*TO DO*: Consider the listing below. Extract exactly the lines from the line containing "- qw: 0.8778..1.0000" to the line containing "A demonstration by", both included.

*DATA SEGMENT*:
◇ ◇ ◇
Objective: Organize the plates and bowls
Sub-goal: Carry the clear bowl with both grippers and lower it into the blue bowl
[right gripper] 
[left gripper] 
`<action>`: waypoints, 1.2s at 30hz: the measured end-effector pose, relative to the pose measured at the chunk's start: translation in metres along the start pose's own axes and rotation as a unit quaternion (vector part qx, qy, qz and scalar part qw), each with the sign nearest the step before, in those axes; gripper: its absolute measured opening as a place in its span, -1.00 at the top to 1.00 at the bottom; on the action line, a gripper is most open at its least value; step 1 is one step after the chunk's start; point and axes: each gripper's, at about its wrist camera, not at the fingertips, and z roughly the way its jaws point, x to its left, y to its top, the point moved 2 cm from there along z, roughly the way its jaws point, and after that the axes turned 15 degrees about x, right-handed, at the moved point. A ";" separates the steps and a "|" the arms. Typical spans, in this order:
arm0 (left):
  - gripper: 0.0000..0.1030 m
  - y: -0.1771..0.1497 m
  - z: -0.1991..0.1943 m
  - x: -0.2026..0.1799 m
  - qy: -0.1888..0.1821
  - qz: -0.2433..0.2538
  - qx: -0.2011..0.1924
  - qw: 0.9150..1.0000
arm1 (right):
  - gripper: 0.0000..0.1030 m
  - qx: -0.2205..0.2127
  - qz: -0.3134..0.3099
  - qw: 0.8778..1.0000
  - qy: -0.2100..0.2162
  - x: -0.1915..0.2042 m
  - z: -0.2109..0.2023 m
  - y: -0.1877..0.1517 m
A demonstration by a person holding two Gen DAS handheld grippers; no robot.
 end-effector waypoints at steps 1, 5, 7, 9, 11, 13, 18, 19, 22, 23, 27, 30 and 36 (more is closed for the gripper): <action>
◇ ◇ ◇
*TASK RESULT*:
  - qw: 0.8778..1.0000
  - qy: -0.2100..0.2162
  - x: -0.1915..0.2042 m
  - z: -0.2109..0.2023 m
  - y: -0.1877..0.1517 m
A demonstration by a person holding two Gen DAS handheld grippers; no robot.

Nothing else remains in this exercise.